● Brief
Leave out the pictures and output exactly the lines below from the one with "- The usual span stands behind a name" down to the one with "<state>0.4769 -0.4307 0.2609", both of them included.

● The records

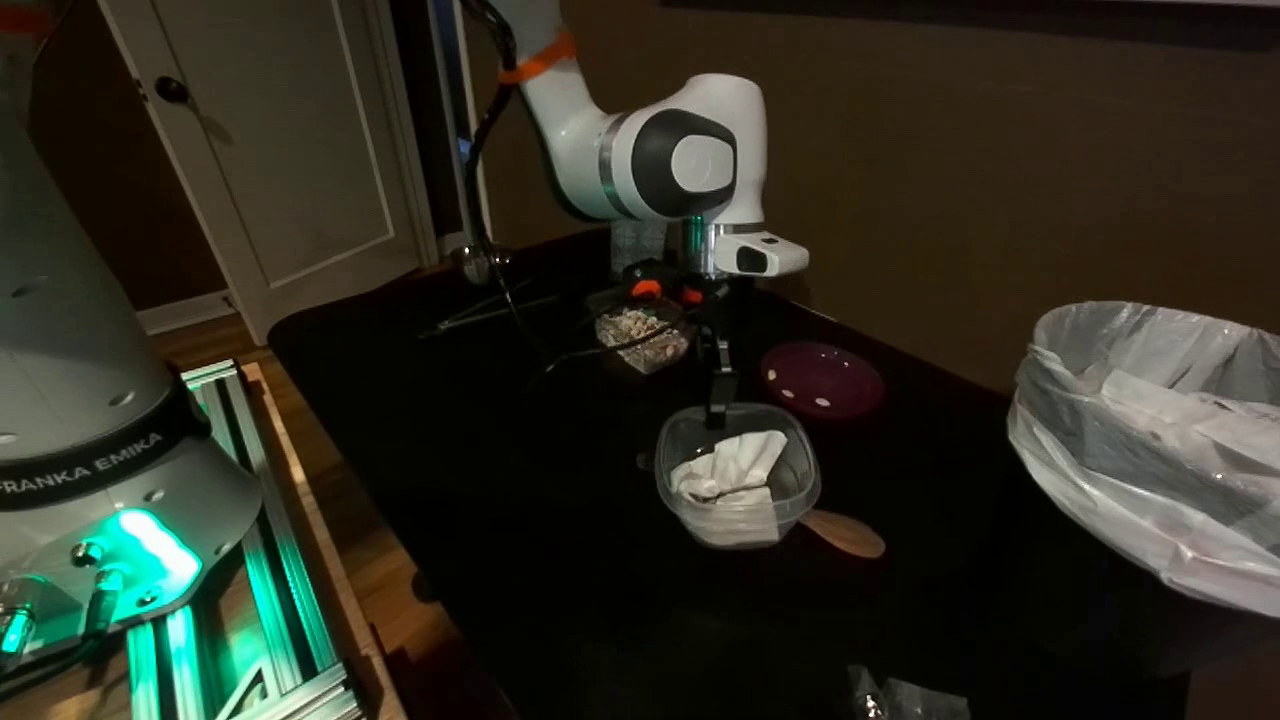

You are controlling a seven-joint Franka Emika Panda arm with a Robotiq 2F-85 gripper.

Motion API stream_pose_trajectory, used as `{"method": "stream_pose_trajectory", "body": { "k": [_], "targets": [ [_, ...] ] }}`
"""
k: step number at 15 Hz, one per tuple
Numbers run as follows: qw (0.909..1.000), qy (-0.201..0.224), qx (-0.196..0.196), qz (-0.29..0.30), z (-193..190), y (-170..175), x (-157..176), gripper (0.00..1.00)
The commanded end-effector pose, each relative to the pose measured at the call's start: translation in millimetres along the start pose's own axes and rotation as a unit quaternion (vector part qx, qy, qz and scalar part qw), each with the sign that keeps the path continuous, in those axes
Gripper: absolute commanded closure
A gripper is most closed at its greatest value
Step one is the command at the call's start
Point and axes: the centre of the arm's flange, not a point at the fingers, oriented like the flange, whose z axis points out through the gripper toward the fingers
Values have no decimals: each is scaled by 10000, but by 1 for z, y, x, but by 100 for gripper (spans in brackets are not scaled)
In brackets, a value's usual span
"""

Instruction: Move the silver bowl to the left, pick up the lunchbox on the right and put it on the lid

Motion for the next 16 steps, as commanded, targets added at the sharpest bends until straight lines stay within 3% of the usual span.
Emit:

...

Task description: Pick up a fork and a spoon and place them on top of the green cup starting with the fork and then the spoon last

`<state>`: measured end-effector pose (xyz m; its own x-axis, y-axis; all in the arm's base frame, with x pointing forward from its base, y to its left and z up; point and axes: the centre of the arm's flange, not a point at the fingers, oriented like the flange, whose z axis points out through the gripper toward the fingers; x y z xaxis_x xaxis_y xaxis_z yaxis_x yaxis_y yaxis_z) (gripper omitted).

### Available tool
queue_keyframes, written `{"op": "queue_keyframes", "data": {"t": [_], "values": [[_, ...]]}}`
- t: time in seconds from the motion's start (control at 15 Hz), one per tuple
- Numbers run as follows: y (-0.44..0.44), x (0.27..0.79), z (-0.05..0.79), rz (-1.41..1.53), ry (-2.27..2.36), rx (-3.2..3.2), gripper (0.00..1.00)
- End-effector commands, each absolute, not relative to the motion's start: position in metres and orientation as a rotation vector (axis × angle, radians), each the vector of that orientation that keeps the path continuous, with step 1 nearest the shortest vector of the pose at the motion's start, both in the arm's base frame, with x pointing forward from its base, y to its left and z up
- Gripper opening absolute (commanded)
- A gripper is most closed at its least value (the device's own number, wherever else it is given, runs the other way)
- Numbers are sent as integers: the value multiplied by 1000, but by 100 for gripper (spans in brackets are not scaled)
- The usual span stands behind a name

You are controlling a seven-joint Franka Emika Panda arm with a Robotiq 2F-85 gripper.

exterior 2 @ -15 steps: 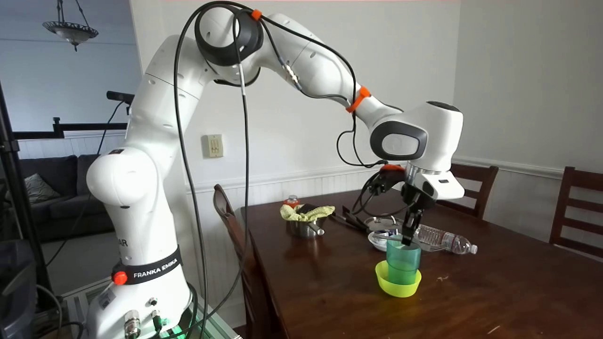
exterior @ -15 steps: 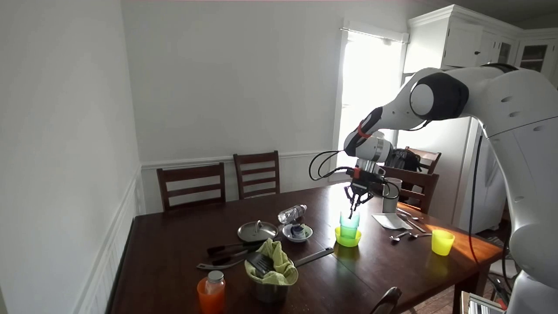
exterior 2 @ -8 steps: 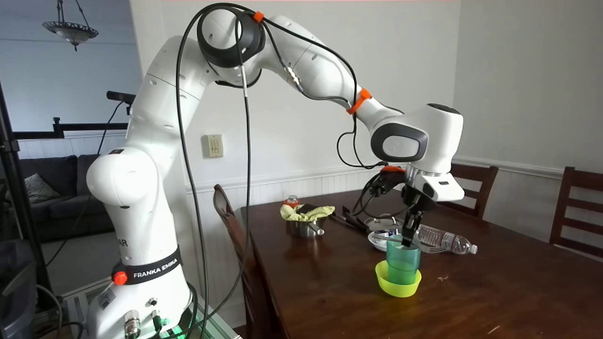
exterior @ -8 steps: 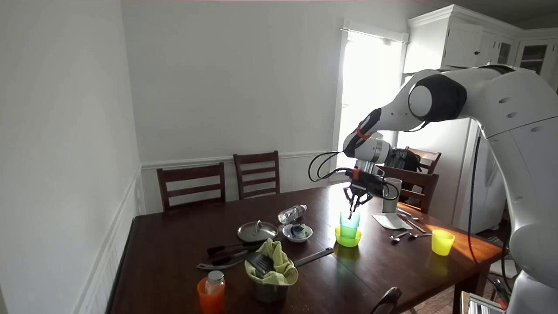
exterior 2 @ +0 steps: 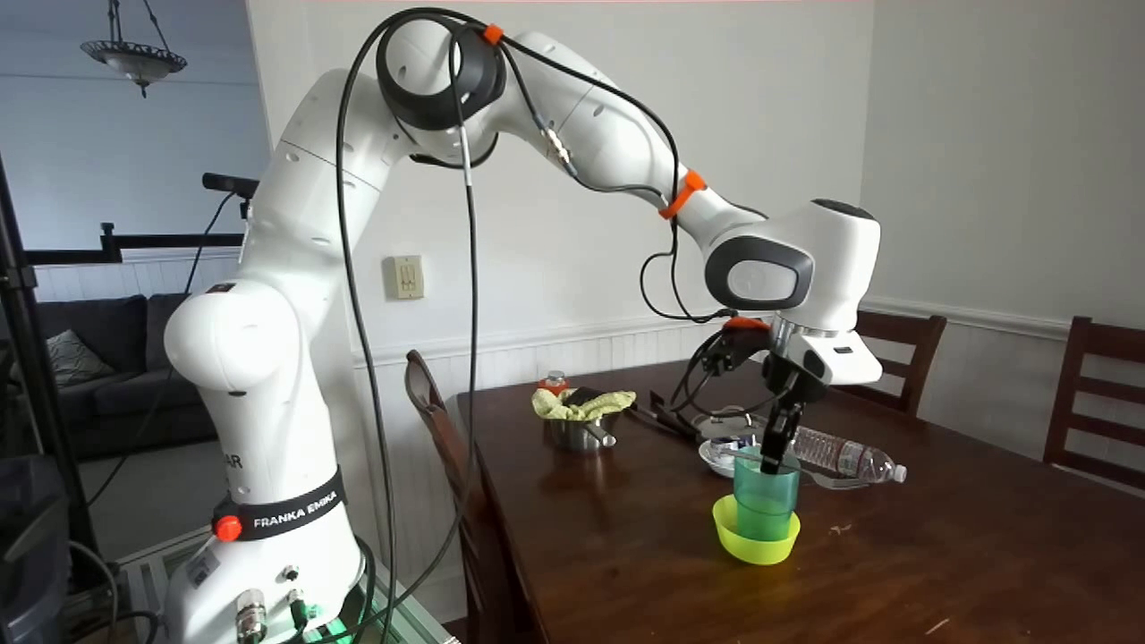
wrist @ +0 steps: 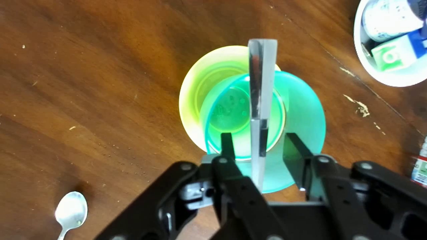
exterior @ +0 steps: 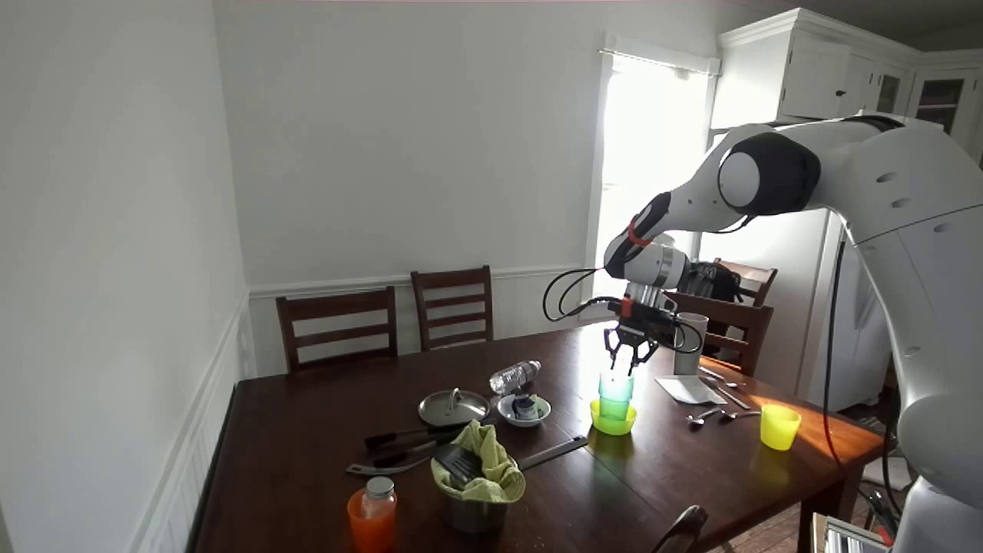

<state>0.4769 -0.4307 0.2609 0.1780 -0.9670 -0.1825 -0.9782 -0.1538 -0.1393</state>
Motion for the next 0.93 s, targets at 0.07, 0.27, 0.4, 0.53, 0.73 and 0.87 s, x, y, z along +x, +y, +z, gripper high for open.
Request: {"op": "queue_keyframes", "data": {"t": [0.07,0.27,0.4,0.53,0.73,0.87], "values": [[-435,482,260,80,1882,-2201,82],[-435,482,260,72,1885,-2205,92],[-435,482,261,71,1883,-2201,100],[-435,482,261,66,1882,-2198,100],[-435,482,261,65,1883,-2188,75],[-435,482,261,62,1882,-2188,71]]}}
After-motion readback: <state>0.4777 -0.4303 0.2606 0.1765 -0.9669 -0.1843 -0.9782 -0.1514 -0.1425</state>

● Result
- The usual span stands behind a name

You are controlling a seven-joint Franka Emika Panda arm with a Robotiq 2F-85 gripper.

exterior 2 @ -15 steps: 
exterior @ -15 steps: 
exterior 2 @ -8 steps: 
exterior @ -8 steps: 
exterior 2 @ +0 steps: 
wrist @ +0 steps: 
exterior @ +0 steps: 

<state>0.4769 -0.4307 0.2609 0.1780 -0.9670 -0.1825 -0.9782 -0.1538 -0.1393</state>

Nothing else belongs in the answer.